L’enseignant, qui se dit « très amer », a déclaré au sujet de l’élève responsable, actuellement en garde à vue, « il ne m’a pas cassé la gueule, mais il m’a brisé le cœur ».

L’élève en question lui a présenté ses excuses, et l’enseignant affirme : « Je ne suis pas de nature à me laisser abattre ». Il estime cependant nécessaire de se pencher sur l’importance du sujet du cours, c’est-à-dire le fait religieux, et les problématiques qui l’accompagnent « la croyance et le savoir », « l’autorité », la « laïcité » à l’école. C’est l’ensemble de ces sujets que l’enseignant souhaiterait pouvoir aborder lors de son entretien avec le ministre.

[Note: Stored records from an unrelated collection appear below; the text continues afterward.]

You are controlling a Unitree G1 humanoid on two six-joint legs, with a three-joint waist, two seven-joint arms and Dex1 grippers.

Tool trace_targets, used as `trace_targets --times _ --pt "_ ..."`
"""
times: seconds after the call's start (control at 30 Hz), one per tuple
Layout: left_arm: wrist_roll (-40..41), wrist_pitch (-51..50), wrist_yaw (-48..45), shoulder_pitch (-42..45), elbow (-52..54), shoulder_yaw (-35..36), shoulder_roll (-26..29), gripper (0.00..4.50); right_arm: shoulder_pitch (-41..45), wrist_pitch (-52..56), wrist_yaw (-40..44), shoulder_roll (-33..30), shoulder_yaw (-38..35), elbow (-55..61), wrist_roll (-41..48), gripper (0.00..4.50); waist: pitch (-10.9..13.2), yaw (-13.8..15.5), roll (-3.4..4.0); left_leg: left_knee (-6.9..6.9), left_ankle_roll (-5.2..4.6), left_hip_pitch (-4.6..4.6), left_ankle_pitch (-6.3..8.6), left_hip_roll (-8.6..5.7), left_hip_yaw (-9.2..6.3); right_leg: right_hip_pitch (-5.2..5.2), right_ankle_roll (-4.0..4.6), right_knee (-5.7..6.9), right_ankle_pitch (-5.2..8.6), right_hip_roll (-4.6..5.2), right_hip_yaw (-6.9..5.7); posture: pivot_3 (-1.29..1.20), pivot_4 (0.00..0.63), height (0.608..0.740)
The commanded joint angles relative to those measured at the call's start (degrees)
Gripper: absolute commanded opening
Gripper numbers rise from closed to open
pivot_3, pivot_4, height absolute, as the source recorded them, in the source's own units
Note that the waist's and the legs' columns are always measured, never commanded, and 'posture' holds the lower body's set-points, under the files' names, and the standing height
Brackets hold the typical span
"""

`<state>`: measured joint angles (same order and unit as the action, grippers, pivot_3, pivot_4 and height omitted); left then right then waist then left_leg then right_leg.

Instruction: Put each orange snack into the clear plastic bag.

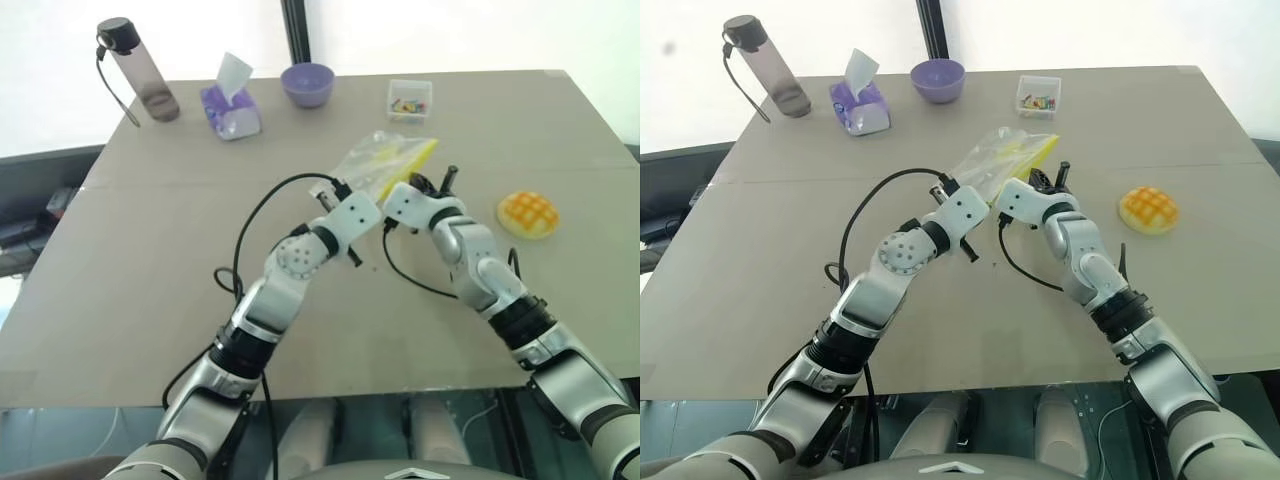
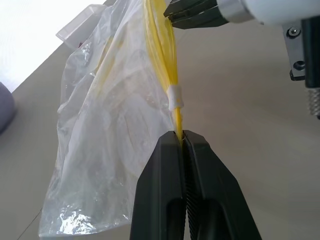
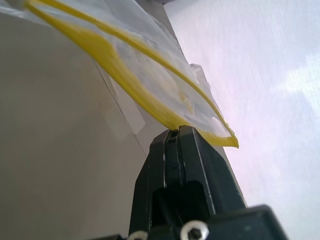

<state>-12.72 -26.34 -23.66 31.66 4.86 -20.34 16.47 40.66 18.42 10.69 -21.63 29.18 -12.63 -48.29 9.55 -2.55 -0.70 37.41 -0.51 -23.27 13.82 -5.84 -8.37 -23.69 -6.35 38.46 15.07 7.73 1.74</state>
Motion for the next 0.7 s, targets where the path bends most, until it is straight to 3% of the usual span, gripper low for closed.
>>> trace_targets --times 0.03,0.23,0.7 --pt "-0.5 0.0 1.4 0.6 -0.1 2.2 -0.2 0.00 0.2 -1.1 -1.0 -1.7 -1.5 1.7 -1.5 0.05 0.0 0.1 0.00 0.00 0.00 0.00 0.00 0.00 0.00 0.00 0.00 0.00 0.00 0.00 0.00 0.00 0.150 0.740" --pt "-0.8 0.0 1.7 0.9 -0.8 2.6 -0.6 0.00 0.4 -3.7 -1.4 -4.6 -0.4 1.7 -4.5 0.05 0.0 0.1 0.00 0.02 0.00 -0.02 0.00 -0.01 0.00 0.00 0.00 -0.01 0.00 0.01 0.00 0.00 0.150 0.740" --pt "-0.7 0.0 2.3 1.1 -1.7 3.5 -1.7 0.00 -4.3 -1.8 2.2 -3.7 -2.3 6.5 -3.5 0.05 0.0 0.1 -0.01 0.02 0.00 -0.02 0.00 -0.01 0.00 0.01 0.00 -0.01 0.00 0.01 0.00 0.00 0.150 0.740"
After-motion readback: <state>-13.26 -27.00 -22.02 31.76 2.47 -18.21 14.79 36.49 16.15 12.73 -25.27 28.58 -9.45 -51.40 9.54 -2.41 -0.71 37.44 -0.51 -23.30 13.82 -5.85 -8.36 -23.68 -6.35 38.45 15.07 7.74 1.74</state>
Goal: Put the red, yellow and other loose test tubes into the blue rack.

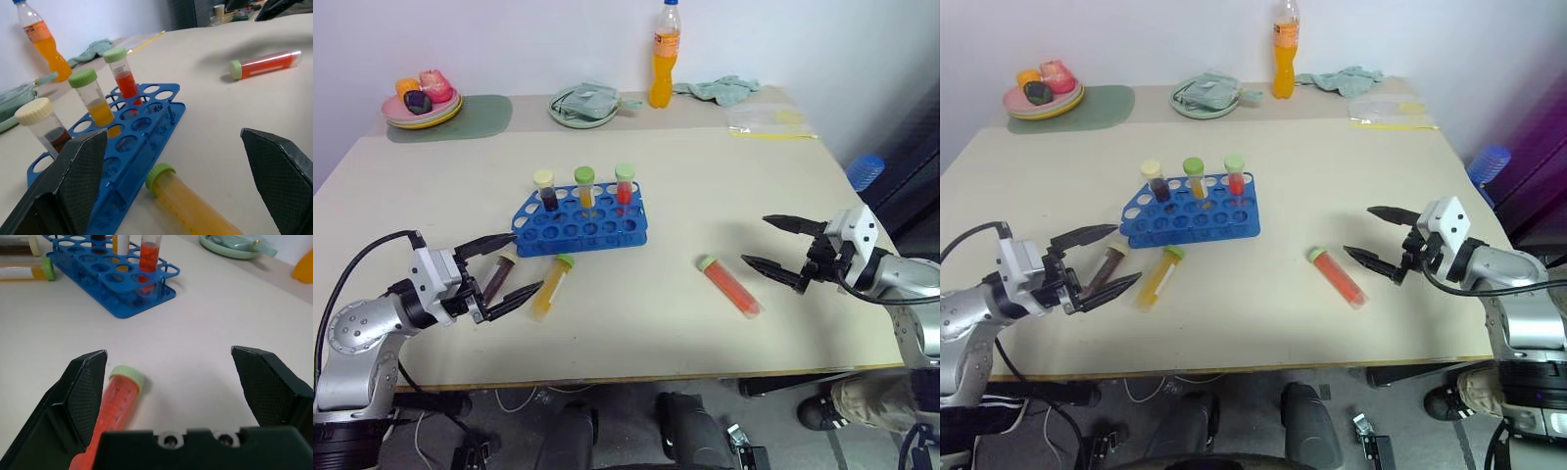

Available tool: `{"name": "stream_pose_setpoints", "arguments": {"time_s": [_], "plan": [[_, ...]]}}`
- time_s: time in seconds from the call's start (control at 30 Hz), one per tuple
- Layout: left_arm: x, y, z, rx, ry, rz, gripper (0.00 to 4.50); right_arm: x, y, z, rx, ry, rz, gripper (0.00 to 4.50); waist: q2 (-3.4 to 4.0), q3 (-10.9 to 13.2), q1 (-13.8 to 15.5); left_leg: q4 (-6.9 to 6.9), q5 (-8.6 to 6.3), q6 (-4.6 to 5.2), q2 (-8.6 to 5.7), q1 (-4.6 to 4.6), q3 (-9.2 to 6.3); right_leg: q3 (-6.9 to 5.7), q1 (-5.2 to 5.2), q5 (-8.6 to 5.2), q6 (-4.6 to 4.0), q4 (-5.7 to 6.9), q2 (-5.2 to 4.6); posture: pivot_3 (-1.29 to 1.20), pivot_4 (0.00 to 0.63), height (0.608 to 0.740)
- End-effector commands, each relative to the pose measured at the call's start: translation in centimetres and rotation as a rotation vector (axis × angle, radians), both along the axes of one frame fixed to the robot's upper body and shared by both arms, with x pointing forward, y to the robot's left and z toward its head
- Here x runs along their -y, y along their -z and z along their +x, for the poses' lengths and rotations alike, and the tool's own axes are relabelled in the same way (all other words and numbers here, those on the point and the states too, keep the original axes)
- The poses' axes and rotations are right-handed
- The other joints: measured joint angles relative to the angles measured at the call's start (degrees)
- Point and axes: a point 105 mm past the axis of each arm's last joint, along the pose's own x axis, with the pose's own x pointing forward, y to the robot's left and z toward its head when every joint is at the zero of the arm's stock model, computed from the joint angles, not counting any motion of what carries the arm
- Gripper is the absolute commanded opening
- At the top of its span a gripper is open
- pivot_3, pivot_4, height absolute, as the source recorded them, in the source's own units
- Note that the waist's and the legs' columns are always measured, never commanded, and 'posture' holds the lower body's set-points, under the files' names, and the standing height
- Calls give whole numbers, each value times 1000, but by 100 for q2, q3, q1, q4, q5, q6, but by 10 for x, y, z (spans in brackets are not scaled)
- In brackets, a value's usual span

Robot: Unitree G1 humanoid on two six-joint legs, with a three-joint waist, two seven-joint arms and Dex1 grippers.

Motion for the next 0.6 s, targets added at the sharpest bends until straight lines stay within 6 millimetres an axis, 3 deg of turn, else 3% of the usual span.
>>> {"name": "stream_pose_setpoints", "arguments": {"time_s": [0.03,0.43,0.6], "plan": [[6,-2,-1,36,11,-4,4474,2,-22,4,79,2,2,4500,0,0,-16,0,0,0,0,1,0,0,0,0,0,0,0,0,150,740],[1,-10,-4,66,-19,-6,4474,-10,-27,15,77,5,46,4500,0,0,5,-1,0,0,0,-2,0,0,0,0,0,-1,0,0,150,740],[13,-11,0,79,-9,-39,4474,-13,-27,20,22,83,35,4500,1,1,8,-1,0,0,0,-2,0,0,-1,0,-1,-1,0,0,150,740]]}}
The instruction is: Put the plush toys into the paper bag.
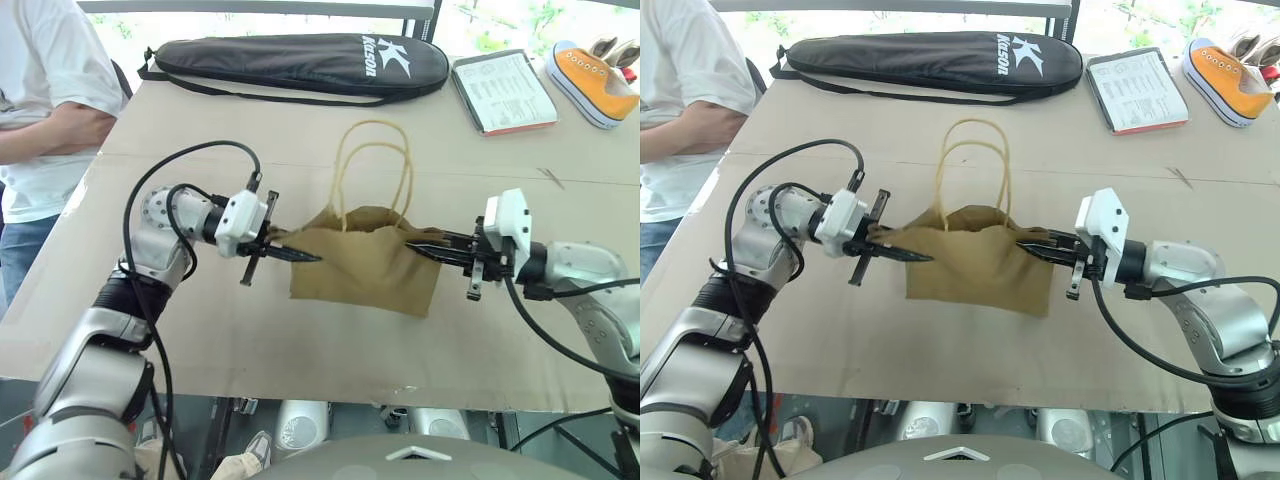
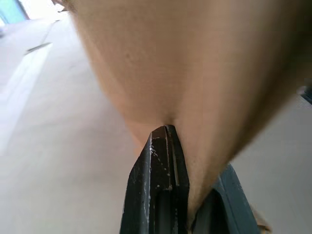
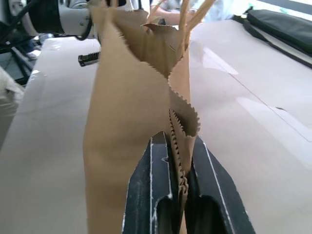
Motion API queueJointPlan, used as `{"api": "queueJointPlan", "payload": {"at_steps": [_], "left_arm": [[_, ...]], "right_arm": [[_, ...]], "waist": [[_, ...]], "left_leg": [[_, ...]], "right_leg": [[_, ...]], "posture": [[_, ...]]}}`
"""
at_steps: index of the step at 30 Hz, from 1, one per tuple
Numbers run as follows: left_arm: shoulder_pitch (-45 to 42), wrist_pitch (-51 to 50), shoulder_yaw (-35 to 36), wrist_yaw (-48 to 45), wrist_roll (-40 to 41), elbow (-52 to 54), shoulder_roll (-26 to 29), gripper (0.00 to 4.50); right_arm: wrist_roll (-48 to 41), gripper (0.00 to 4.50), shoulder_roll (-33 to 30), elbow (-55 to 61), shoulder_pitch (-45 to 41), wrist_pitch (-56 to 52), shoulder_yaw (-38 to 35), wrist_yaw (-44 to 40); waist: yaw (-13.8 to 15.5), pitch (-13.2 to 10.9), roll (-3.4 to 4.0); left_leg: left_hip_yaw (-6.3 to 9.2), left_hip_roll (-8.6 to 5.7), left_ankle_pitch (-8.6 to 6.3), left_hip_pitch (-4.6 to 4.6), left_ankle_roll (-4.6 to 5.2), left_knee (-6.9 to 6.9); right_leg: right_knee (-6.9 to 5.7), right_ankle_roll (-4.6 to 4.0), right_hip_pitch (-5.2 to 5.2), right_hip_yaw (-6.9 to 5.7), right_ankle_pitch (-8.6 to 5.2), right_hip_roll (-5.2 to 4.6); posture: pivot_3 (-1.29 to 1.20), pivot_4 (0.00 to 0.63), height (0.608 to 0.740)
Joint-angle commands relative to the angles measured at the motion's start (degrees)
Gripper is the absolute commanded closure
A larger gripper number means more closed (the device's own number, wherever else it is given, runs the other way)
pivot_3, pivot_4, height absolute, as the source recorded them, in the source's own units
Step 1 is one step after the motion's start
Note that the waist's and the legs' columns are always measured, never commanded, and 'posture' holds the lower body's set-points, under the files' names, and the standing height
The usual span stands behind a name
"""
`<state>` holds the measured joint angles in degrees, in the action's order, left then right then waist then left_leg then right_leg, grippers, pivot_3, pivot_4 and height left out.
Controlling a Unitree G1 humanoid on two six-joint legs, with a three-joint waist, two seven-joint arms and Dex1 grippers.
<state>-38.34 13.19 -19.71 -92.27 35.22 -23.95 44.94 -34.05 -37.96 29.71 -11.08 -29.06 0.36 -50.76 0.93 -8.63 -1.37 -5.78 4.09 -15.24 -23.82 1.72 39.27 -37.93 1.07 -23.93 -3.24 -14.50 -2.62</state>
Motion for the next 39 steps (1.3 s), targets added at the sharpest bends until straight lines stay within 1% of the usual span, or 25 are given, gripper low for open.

« Nous ne pouvons pas accepter que ceux qui s’occupent de nos enfants puissent être agressés (…). Nous ne le tolérerons pas. Nous mettrons en oeuvre les moyens matériels. Et en même temps nous serons aux côtés des enseignants d’un point de vue judiciaire chaque fois que cela sera nécessaire » a déclaré hier Vincent Peillon.